● Assigned task
Within the entries below, find the portion that opens with the line containing "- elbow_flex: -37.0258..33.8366" and closes with the line containing "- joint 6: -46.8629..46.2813". Retype that portion exactly and only.

--- Data records Enclosed Below ---

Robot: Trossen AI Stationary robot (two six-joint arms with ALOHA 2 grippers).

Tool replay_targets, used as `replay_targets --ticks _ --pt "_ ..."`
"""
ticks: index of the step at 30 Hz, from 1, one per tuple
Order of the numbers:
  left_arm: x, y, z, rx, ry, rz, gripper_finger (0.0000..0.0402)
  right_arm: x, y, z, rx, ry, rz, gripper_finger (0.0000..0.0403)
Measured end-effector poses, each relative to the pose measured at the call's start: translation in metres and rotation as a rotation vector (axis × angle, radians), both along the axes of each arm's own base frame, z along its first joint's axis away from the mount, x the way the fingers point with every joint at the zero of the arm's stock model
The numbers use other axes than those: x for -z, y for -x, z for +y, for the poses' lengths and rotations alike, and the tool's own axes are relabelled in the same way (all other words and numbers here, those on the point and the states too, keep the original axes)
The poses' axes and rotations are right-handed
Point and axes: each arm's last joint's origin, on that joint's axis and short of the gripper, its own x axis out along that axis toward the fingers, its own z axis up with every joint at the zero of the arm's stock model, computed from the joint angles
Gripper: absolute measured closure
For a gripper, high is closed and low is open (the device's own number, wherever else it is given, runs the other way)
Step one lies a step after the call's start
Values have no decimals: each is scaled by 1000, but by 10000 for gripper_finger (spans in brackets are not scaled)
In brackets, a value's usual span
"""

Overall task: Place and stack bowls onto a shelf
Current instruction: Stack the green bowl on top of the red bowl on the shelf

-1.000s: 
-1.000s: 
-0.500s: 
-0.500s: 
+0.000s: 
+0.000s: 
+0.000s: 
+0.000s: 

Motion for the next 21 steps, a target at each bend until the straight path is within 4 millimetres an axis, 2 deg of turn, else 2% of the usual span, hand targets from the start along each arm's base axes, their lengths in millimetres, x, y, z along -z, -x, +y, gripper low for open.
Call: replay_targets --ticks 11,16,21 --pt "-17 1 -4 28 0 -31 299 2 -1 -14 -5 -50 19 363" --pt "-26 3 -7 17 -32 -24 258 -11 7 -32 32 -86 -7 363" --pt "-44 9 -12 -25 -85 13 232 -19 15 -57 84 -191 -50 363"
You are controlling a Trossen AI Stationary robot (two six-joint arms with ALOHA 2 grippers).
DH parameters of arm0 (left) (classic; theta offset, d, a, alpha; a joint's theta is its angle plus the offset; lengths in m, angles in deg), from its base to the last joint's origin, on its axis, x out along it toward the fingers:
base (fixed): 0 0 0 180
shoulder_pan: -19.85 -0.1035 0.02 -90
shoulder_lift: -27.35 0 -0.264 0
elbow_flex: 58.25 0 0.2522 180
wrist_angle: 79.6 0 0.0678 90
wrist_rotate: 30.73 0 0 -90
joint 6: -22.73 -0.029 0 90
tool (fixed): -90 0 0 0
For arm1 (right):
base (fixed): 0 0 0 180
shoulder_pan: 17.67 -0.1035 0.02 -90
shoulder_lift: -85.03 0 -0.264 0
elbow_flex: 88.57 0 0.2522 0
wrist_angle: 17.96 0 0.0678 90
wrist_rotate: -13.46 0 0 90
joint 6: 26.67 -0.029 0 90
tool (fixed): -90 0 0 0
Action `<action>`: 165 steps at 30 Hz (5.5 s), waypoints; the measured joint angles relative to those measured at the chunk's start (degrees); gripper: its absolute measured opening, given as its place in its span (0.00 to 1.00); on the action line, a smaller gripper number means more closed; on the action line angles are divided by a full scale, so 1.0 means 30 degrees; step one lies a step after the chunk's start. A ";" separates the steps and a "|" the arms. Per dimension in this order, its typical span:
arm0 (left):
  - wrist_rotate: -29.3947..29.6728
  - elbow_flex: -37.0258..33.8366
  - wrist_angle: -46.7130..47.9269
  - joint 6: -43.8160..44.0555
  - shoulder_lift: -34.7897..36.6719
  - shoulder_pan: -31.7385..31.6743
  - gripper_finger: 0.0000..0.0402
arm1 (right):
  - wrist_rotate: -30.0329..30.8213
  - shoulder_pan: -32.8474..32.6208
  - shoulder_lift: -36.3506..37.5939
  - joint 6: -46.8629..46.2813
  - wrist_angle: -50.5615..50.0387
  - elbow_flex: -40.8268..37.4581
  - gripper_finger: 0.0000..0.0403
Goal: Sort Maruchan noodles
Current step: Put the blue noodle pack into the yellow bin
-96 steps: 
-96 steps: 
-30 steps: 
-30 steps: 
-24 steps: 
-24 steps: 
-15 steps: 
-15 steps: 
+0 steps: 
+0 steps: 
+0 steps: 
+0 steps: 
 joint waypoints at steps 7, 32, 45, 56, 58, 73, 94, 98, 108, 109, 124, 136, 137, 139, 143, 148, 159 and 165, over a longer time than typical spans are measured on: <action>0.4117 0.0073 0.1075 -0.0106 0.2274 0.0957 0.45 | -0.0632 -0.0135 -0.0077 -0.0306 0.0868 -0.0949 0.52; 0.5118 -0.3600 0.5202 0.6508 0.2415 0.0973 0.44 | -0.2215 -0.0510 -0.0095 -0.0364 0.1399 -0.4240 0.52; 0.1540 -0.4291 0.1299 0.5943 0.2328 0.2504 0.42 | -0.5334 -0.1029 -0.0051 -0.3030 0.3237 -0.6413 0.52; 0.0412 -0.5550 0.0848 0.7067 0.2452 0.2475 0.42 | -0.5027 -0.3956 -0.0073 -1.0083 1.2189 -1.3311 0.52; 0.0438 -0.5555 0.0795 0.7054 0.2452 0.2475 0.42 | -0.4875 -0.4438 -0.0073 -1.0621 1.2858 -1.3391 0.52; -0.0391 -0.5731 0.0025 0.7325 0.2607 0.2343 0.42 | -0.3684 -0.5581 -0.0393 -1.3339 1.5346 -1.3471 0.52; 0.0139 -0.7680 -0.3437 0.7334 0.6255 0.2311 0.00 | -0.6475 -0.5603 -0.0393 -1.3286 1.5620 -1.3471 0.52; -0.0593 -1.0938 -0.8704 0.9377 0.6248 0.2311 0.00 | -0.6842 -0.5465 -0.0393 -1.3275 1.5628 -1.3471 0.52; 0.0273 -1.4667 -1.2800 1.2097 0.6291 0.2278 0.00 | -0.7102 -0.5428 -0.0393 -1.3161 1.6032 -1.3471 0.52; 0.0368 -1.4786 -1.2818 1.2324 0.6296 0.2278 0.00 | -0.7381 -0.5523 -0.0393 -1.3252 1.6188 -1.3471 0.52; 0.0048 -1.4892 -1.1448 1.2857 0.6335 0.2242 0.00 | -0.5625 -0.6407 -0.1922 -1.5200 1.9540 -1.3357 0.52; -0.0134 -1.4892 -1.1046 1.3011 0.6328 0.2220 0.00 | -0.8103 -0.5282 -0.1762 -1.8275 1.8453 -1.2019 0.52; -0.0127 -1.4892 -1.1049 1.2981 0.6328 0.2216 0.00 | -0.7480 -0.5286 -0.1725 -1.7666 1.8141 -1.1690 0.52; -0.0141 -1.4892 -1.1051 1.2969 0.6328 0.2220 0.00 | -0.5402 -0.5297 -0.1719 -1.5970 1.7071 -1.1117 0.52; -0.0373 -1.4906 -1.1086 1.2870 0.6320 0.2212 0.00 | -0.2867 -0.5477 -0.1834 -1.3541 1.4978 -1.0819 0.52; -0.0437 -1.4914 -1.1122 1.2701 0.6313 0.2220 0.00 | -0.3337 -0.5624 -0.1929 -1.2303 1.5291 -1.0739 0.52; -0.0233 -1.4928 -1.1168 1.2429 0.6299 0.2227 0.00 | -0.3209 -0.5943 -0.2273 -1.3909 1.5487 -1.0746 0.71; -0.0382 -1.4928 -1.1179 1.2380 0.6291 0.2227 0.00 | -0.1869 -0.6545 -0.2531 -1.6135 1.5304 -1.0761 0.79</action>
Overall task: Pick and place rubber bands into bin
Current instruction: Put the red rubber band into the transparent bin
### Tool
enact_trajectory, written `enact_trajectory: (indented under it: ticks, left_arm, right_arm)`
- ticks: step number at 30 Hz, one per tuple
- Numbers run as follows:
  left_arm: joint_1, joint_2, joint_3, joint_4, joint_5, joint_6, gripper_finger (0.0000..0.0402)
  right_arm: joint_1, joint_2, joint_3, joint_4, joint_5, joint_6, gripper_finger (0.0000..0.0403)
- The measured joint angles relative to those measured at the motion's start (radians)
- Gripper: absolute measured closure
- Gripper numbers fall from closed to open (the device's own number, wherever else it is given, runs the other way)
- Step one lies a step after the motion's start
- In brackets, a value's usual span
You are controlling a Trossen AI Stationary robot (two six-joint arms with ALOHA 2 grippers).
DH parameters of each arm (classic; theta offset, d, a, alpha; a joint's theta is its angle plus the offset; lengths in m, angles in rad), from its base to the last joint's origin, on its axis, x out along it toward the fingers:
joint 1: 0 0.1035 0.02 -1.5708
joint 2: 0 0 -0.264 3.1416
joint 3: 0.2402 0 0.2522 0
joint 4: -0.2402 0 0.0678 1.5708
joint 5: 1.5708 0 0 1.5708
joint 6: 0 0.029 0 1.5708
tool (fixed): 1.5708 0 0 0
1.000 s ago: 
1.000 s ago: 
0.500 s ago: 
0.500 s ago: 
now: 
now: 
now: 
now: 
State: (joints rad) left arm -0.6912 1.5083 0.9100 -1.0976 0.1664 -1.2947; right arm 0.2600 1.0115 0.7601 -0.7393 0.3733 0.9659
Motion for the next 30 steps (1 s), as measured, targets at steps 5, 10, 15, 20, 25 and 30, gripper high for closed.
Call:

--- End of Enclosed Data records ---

● Problem solution
  - elbow_flex: -37.0258..33.8366
  - wrist_angle: -46.7130..47.9269
  - joint 6: -43.8160..44.0555
  - shoulder_lift: -34.7897..36.6719
  - shoulder_pan: -31.7385..31.6743
  - gripper_finger: 0.0000..0.0402
arm1 (right):
  - wrist_rotate: -30.0329..30.8213
  - shoulder_pan: -32.8474..32.6208
  - shoulder_lift: -36.3506..37.5939
  - joint 6: -46.8629..46.2813

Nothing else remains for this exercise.